About the blog


This blog is an effort to put together the scripts of some commonly used prayers.  A keen attempt has been made to keep the accuracy of the script.  If you find any discrepancies, please write them in the comments section.

The button can be used to view/print/download the respective PDFs.

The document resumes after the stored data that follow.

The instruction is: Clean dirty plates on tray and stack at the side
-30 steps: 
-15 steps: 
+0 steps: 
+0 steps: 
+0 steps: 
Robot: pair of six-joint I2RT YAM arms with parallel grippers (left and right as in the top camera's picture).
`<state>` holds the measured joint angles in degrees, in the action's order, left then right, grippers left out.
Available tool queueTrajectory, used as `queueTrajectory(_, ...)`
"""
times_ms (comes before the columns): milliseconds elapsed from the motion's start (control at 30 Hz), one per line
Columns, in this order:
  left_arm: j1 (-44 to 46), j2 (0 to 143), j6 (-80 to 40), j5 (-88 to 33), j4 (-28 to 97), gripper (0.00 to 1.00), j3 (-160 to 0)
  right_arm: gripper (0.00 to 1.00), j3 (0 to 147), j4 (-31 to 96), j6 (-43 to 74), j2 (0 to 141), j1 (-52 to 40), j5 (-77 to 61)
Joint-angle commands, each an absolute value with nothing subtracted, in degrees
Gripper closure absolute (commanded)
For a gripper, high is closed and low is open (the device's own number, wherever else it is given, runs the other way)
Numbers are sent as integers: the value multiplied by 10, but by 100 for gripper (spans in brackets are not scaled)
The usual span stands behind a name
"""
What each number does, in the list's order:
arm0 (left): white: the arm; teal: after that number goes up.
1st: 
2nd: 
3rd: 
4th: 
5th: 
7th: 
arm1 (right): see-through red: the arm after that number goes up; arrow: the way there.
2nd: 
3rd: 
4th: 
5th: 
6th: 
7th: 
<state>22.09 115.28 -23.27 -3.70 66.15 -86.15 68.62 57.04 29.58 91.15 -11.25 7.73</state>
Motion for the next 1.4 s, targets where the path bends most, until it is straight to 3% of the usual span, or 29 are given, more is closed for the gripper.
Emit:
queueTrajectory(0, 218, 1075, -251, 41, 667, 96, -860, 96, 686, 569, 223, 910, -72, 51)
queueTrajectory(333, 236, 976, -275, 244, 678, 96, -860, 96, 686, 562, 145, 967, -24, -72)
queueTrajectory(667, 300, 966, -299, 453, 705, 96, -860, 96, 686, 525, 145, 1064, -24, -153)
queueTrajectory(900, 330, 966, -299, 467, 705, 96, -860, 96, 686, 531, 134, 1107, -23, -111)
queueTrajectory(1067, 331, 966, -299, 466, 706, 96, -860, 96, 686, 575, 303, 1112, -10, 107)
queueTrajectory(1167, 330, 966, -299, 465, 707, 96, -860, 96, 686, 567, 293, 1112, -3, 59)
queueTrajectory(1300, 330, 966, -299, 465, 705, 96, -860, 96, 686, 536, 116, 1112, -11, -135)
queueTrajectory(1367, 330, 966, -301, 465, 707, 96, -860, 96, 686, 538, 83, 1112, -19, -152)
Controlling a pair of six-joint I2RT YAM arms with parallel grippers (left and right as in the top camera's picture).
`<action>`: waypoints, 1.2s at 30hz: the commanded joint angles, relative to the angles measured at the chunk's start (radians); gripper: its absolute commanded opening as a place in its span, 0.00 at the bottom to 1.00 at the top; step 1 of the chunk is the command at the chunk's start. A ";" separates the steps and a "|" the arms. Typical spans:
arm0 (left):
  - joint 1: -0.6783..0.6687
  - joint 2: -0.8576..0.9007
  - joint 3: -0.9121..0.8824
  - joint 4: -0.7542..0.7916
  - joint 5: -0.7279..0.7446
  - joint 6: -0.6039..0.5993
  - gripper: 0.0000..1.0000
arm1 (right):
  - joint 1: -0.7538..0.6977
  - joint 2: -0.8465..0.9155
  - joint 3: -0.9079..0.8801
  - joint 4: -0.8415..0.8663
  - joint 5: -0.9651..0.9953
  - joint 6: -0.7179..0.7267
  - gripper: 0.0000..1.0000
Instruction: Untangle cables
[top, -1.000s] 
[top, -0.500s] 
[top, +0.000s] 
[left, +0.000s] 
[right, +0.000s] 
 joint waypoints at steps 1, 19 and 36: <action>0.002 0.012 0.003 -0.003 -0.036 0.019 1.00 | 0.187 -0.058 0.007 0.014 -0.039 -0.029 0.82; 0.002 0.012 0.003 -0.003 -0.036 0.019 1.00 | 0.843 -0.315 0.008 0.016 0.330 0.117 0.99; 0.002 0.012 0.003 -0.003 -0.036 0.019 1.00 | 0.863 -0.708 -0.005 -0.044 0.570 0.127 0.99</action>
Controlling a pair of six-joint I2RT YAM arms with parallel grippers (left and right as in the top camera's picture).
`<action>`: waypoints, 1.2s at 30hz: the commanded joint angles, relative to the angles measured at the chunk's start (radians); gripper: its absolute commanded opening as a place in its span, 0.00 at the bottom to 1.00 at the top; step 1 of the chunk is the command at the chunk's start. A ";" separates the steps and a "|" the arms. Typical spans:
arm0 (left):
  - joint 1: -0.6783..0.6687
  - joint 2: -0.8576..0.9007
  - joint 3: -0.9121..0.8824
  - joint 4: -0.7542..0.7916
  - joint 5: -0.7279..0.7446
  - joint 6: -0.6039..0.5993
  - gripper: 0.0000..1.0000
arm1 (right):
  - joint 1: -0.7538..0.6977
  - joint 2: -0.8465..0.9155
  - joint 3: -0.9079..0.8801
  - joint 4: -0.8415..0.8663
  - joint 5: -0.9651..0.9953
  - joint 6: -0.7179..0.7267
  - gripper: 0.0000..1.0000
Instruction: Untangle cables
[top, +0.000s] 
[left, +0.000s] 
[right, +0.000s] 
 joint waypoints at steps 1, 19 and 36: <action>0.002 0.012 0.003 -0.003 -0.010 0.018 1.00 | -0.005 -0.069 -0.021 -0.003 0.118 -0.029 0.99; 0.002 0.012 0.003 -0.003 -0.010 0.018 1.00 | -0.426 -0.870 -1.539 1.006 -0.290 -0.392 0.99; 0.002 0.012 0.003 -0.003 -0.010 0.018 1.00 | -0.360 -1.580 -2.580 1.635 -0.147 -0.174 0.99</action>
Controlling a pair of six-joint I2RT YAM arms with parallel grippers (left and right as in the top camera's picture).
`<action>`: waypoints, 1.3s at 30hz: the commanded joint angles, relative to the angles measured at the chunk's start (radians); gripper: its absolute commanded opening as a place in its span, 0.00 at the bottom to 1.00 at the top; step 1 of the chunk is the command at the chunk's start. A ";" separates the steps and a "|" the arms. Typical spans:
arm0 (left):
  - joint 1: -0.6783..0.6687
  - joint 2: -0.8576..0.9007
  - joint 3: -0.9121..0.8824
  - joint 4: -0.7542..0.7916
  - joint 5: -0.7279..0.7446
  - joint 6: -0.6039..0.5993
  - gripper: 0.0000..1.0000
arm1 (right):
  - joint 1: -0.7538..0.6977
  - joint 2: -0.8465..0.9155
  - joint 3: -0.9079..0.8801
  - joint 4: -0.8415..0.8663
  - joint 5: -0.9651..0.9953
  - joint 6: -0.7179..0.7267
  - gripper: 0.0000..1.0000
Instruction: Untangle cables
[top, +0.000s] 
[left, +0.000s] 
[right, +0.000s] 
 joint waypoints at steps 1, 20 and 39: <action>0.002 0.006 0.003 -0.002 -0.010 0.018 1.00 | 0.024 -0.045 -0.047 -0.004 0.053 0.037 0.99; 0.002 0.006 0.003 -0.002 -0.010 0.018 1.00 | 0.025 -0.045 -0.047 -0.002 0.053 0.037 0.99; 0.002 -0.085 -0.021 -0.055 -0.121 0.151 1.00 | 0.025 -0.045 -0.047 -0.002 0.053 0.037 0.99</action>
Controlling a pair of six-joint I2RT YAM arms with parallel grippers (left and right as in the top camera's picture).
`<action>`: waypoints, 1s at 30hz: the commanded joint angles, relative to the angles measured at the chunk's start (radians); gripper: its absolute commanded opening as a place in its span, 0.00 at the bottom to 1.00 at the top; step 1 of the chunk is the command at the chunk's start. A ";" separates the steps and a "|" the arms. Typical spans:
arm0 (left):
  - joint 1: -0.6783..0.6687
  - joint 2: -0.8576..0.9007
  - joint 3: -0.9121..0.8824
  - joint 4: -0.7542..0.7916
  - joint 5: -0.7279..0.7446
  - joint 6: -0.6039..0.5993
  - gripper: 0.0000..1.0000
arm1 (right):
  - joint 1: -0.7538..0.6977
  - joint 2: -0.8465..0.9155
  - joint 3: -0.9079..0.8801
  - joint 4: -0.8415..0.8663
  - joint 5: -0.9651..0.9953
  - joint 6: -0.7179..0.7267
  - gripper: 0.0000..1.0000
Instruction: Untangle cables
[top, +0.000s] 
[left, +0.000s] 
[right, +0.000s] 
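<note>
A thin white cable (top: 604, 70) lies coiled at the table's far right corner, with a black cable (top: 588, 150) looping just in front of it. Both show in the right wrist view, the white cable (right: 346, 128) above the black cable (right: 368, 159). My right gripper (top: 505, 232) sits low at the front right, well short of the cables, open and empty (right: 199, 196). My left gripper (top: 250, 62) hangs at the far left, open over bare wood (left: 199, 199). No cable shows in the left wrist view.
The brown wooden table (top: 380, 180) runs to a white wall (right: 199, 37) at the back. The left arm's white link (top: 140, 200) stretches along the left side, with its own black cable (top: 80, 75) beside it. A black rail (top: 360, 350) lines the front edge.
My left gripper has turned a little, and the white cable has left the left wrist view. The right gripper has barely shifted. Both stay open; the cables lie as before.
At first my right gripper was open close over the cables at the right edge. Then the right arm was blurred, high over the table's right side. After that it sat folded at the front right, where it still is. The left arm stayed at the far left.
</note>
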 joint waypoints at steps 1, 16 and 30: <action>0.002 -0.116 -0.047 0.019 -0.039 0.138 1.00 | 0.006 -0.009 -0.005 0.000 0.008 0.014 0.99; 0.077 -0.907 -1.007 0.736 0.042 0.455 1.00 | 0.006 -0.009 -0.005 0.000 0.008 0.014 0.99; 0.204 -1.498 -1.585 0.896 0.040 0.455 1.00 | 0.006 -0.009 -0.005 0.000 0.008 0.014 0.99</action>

The resource will be more useful, if some nuances of reading the blog are understood.  The scripts are in sync with the Sanskrit rules for pronunciation.  Below are a few pointers to keep in mind while reading the English versions.
  • Any doubled up vowels or capitalized vowels - should be pronounced as deergha (long vowels) as in calm, seem, loop, etc.
  • A bolded, underlined, colored alphabet (kh, gh, Ch, jh, Th, Dh, th, dh, ph, bh) means mahaapraaNa.  That particular syllable will need to be pronounced with extra emphasis.  (The meanings can completely change if not uttered properly).
  • Any capital letters (except C and M), should be pronounced with a rolled tongue.  (as in, Tongue, Divine, etc.)
  • Visarga, respresented by 'H' (transliteration) or ':' (devanaagari script), differs in its pronunciation, as per the syllable following it.  There are many rules for the same.  To cut down the grammar lesson, the script is given as the pronunciation is supposed to be, in as many places as possible.  
  • The visarga before a ka or pa, or end of a sentence, stays as 'H'.  It must be sounded almost as a half 'H' in a middle of the sentence but a full 'H' before a ',' or '|' 
  • The visarga before a 'kSha' HAS to be pronounced fully.  It is hence indicated with a (H,) to bring the required attention to the visarga. 
  • Any '~n' should be pronounced as a nasal sound.
  • Any 'j~n' should be pronounced almost like 'gn' with a nasal sound (this syllable in Sanskrit is the hardest one to represent in English :).
  • The '.' amidst words stands for the avagraha chinha (ऽ) which stands for an extension of the previous syllable for one maatraa kaalam.  The syllable should neither be too short nor extended too much here.
  • Complex words (samaasa pada-s) have been hyphenated '-' for ease of reading, but not to pause.

[This blog is published by Mrs. Rashmi Kashi, under her pen name - Kaavya Sindhu.]